Fuller's play not only explores the wide range of emotions that flare following Jinny's murder, but also the ways in which people accept responsibility for their actions. Zooman, arrogantly amoral and almost willful in his street-smart stupidity (traits all brought to life vividly by Cheatom), finds it easy to blame his victim who was simply in the wrong place at the wrong time. Reuben, an ex boxer, and his uncle Emmett (Ron Canada) find it difficult to accept the fact that not only can they not become vigilantes and hunt the killer or killers down themselves, but also that the community as a whole is unwilling to assist in the police investigation. Similarly, the community as a whole begins to protest Reuben's sign, feeling that it casts a bad light on African-Americans as a group.

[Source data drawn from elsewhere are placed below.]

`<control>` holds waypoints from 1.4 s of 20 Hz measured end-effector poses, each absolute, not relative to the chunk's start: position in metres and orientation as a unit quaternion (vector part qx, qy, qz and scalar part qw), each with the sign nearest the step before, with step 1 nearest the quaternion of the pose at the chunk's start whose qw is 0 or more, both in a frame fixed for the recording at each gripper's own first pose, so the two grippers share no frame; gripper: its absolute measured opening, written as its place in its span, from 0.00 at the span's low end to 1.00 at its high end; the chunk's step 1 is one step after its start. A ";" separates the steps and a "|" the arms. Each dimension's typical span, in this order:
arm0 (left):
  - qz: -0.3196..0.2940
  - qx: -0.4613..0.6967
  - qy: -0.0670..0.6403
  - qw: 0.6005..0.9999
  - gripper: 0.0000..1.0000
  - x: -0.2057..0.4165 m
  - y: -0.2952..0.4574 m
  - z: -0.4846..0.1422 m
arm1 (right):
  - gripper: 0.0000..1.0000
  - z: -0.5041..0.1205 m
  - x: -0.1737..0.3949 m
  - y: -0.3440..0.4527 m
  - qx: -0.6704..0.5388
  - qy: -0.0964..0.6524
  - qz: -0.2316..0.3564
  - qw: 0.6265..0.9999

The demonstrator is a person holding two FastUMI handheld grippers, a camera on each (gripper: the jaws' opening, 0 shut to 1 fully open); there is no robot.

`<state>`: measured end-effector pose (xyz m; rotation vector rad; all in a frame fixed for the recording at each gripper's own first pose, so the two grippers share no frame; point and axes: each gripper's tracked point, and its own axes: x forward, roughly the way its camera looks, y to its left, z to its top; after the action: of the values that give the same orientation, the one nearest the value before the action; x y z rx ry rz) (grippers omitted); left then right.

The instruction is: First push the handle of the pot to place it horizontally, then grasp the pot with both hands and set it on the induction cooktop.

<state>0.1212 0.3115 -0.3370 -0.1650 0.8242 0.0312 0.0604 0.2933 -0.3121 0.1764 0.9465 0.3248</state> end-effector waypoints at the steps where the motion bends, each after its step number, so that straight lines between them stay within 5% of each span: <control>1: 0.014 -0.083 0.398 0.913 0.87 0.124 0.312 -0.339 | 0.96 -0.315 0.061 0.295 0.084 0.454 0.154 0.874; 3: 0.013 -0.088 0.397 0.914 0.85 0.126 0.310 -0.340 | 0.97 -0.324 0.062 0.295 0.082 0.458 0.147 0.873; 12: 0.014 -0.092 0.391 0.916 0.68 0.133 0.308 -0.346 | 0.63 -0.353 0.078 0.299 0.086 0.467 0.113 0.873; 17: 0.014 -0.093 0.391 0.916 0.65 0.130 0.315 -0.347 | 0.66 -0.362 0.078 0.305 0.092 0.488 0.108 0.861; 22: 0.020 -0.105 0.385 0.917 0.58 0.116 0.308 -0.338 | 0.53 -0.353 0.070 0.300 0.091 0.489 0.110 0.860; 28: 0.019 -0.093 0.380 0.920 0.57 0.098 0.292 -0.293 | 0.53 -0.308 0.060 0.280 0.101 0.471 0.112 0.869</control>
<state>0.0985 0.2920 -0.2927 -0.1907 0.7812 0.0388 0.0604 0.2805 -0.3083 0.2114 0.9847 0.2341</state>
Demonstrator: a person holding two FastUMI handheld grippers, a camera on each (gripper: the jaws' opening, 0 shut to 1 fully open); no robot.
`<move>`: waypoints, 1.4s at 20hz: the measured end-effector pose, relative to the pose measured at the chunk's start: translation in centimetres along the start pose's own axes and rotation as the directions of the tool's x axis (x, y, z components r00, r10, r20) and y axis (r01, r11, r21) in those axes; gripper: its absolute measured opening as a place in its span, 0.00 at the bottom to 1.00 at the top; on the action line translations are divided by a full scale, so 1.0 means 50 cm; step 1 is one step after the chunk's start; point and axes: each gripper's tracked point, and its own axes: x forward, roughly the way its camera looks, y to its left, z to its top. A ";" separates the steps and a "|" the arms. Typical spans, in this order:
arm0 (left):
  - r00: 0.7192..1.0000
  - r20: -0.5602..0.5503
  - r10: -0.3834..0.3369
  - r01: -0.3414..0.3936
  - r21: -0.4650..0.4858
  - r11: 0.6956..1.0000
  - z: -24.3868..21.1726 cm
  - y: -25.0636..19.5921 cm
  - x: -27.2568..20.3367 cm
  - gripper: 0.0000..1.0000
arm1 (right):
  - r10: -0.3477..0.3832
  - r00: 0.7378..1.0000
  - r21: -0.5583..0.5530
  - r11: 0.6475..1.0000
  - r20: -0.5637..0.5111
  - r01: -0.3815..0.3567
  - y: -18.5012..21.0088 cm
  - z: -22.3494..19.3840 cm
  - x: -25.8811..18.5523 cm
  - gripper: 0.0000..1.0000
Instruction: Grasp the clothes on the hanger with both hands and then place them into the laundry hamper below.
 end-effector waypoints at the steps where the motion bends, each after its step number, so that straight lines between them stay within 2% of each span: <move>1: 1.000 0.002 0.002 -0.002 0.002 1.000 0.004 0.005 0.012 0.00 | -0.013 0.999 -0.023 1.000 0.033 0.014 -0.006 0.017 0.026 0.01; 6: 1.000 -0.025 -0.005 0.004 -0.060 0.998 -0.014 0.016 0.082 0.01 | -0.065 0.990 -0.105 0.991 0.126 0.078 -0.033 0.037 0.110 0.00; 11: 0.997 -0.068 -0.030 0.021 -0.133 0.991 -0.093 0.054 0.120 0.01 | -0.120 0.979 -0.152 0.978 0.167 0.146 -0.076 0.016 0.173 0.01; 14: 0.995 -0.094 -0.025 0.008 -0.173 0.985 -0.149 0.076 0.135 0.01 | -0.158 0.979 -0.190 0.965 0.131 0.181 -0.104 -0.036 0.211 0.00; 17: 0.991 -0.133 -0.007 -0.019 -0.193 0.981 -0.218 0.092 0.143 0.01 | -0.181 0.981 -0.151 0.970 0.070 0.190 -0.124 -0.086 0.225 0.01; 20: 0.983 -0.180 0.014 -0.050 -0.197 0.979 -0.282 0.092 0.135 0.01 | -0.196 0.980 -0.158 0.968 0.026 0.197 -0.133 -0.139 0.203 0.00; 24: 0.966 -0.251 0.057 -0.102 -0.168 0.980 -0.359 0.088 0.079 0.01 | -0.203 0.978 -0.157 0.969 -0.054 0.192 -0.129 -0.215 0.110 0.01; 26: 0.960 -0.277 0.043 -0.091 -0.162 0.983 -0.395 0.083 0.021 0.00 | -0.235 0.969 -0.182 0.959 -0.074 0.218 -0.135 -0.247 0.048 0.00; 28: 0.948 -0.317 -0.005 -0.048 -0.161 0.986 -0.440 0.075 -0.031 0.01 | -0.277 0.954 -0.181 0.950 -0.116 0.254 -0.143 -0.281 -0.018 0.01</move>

As Fuller couples these thematic elements of the play with the nearly overwhelming grief that plagues the family which already was in crisis because of Reuben's philandering, it's nearly impossible to not be touched by the play. Concurrently, there's a curious sense of datedness to "Zooman," which, though once crushingly immediate, has become less intensely timely as inner city violence has diminished.
Nevertheless, the production, directed solidly by Stephen McKinley Henderson, features an array of splendidly observed performances, particularly from the actresses. Coleman delivers a powerful turn as grief-stricken, but still fiery, Rachel. Lynda Gravatt and Portia are play two of Rachel's friends with sensitivity and comic flair. Their work is heartfelt as is much of the writing in "Zooman," and it's this emotion that carries audiences through the piece which opens a window to a sad chapter of our not-so-distant past.
---- Andy Propst
Zooman and the Sign plays at Signature Theatre Company (555 West 42nd Street). Performances are Tuesday at 7pm; Wednesday through Saturday at 8pm; and Saturday and Sunday at 2pm. Tickets and further information are available online at www.signaturetheatre.org.